◆ DATA EXCERPT
══════
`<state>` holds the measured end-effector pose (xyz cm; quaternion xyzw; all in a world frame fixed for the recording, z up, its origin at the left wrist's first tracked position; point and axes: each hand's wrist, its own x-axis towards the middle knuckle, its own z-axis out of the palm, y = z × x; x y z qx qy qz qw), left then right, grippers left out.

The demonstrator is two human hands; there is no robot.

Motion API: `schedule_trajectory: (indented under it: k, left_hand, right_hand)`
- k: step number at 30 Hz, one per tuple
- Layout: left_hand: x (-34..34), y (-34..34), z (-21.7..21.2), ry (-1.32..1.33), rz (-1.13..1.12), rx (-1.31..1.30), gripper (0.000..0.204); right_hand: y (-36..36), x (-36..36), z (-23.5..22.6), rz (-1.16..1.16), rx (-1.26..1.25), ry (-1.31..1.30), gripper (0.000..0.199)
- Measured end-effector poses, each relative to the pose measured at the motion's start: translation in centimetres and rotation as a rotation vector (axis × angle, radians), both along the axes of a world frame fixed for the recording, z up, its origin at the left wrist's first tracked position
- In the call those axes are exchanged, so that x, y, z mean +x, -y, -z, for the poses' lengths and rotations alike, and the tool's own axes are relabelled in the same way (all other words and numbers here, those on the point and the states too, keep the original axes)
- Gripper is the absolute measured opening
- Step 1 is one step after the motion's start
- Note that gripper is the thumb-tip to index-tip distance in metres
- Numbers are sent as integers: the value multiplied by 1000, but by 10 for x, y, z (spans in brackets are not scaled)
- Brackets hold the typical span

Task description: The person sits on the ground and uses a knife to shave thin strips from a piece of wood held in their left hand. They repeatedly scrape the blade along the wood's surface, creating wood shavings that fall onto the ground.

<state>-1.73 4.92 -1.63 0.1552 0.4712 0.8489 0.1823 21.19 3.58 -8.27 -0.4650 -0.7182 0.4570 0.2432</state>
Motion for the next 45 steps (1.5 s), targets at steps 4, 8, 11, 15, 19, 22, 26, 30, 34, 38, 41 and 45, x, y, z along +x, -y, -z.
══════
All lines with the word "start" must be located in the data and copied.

◆ EXERCISE OUTPUT
- Measured end-effector poses, each relative to the pose measured at the motion's start: translation in centimetres and rotation as a rotation vector (axis × angle, radians), both along the axes of a world frame fixed for the recording, z up, its origin at the left wrist's first tracked position
- Step 1 is one step after the motion's start

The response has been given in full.